***** Information provided
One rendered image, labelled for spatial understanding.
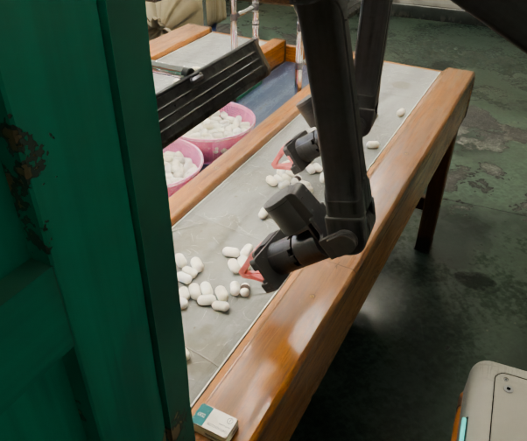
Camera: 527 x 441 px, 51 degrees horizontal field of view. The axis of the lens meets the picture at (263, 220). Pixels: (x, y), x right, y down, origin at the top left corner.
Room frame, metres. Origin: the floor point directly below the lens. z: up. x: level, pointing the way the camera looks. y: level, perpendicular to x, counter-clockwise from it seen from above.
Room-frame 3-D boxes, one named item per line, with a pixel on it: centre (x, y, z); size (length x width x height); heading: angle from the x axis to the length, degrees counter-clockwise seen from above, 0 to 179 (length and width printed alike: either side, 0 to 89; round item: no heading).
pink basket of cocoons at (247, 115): (1.48, 0.16, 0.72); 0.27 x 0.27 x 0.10
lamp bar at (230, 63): (0.86, 0.17, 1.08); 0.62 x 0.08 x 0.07; 152
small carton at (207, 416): (0.47, 0.07, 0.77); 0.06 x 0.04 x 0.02; 62
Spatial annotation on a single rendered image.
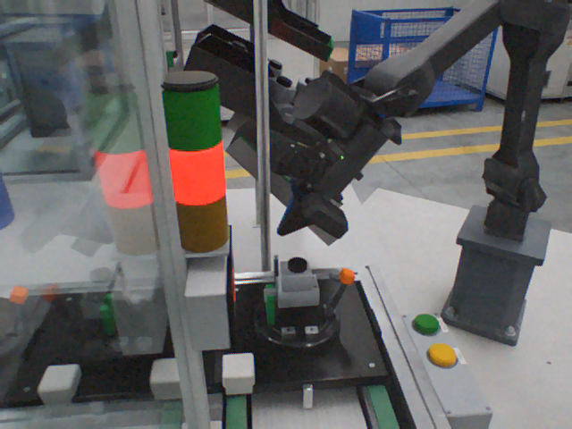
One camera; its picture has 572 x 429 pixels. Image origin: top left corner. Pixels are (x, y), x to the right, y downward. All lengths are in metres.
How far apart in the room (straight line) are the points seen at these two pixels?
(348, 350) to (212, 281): 0.36
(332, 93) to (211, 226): 0.23
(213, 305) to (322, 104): 0.26
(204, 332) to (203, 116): 0.20
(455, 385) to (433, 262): 0.48
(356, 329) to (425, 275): 0.38
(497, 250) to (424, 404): 0.31
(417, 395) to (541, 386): 0.28
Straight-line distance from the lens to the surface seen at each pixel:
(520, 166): 0.85
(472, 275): 0.95
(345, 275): 0.74
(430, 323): 0.83
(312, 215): 0.57
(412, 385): 0.74
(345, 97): 0.59
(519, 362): 0.99
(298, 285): 0.72
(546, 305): 1.15
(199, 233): 0.44
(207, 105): 0.39
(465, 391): 0.76
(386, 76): 0.63
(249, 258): 1.15
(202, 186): 0.41
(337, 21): 9.66
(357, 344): 0.77
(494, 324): 1.00
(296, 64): 4.78
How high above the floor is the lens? 1.50
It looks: 30 degrees down
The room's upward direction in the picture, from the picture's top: straight up
**********
* What is being asked
Each line above that has the word "floor" should be copied.

* Reply to the exercise
Room frame, metres. Origin: the floor point directly below the lens. z: up. x: level, pointing the way the camera looks. y: level, perpendicular to x, counter-clockwise from it seen from above.
How high above the floor is the lens? 1.50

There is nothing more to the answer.